While captain Paul Gallen’s leadership gained big plaudits, Sharp said having the two halves back together made an enormous difference.

“I know everybody thinks it’s an excuse, and it is, but they have hardly trained together in 10 weeks,” he said.

“Robbo just has a great influence on Todd around the park, steadies him down and gives him direction.

“It allows Todd to play his natural game.

“To have them both back and training will be a massive bonus for us.”

Carney, who had missed five games with a hamstring strain, agreed the 31-year-old was a major figure.

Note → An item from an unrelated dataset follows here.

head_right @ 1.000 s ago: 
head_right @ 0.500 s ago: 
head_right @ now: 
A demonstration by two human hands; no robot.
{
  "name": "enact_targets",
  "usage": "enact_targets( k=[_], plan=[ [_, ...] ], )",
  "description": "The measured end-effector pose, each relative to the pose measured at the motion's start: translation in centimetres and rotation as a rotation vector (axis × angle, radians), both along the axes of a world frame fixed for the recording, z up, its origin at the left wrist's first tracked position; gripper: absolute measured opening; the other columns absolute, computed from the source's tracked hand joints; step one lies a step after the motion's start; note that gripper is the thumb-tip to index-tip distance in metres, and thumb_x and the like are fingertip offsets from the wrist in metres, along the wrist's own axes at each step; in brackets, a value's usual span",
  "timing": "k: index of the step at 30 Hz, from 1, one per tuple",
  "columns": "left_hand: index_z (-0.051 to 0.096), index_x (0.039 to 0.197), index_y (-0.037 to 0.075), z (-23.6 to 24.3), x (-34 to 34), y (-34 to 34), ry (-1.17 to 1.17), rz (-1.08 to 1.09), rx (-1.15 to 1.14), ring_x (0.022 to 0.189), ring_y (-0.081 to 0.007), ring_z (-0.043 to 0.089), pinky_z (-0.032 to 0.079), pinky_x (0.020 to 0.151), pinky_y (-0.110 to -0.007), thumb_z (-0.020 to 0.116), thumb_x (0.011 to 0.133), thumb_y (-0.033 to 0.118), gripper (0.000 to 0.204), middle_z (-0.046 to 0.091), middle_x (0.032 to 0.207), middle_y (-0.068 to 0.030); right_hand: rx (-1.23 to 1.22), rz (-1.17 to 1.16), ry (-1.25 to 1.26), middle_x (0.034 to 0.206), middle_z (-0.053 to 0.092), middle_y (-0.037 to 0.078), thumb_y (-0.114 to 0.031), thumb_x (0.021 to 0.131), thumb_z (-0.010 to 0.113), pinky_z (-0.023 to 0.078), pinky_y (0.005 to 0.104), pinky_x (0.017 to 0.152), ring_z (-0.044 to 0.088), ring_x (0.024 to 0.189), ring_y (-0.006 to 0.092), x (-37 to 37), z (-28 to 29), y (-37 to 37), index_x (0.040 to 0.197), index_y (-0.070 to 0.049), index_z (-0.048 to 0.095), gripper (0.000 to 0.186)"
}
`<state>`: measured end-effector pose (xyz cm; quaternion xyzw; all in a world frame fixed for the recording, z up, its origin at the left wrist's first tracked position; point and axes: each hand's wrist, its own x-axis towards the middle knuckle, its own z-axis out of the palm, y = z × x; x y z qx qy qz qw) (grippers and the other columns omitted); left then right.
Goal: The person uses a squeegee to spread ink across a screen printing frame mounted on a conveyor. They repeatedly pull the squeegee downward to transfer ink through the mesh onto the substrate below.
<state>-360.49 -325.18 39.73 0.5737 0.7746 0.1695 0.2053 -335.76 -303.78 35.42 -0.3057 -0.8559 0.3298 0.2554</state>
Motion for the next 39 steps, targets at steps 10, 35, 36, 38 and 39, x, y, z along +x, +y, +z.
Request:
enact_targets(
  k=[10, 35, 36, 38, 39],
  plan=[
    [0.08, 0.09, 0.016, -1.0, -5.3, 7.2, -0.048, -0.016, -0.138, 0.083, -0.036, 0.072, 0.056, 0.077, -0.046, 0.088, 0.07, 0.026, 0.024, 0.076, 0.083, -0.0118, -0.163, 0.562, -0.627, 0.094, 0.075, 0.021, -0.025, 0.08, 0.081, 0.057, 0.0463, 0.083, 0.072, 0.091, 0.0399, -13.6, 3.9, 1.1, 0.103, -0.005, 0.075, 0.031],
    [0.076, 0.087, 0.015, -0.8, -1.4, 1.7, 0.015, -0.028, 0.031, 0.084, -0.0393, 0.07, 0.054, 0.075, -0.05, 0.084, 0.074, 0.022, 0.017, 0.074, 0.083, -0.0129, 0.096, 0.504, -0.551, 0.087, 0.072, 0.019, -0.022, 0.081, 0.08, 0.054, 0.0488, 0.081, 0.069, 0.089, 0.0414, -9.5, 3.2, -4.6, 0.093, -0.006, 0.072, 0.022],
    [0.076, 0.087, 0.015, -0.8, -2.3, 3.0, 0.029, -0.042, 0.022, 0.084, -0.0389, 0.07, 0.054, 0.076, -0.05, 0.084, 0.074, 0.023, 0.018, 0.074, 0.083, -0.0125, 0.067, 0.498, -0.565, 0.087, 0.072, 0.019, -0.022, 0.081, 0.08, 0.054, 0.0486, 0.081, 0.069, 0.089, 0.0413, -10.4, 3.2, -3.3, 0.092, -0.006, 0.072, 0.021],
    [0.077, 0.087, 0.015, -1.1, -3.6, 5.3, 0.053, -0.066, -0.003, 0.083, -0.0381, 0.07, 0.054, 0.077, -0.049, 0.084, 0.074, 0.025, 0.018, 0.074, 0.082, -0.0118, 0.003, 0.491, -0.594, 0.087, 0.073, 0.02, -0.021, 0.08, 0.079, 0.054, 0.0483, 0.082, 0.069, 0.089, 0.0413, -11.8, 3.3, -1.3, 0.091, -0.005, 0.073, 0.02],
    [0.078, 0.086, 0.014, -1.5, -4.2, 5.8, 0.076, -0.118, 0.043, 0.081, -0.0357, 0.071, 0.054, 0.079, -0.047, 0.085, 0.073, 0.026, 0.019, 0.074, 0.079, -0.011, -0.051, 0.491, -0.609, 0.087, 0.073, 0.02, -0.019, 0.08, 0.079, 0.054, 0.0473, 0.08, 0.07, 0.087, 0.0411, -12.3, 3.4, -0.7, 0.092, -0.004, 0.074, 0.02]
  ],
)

“He can take the control and I can play on the back of it,” he told NRL.com. “It’s good for us and I think the whole team gets confidence off that, not just me.”

Gallen played down the furore over last weekend’s radio comments that he felt Sharp hadn’t been putting in 100 per cent.

“We were over it Monday morning,” the skipper said. “We’re adults and, every now and then, adults don’t see eye to eye but we sorted it out pretty quick.”

Instead, Sharp was full of praise for the NSW lock’s leadership this week.

“He really led from the front in all areas and it was magnificent,” he said. “That’s what great players do.”

For the stunned Broncos, coach Anthony Griffin hoped the gutting loss – the fourth this season after surrendering a late lead – wouldn’t cost them at finals time.

“It could. But it could also, as did a couple of losses earlier in the year, be a catalyst to playing the football we have over the last six weeks.”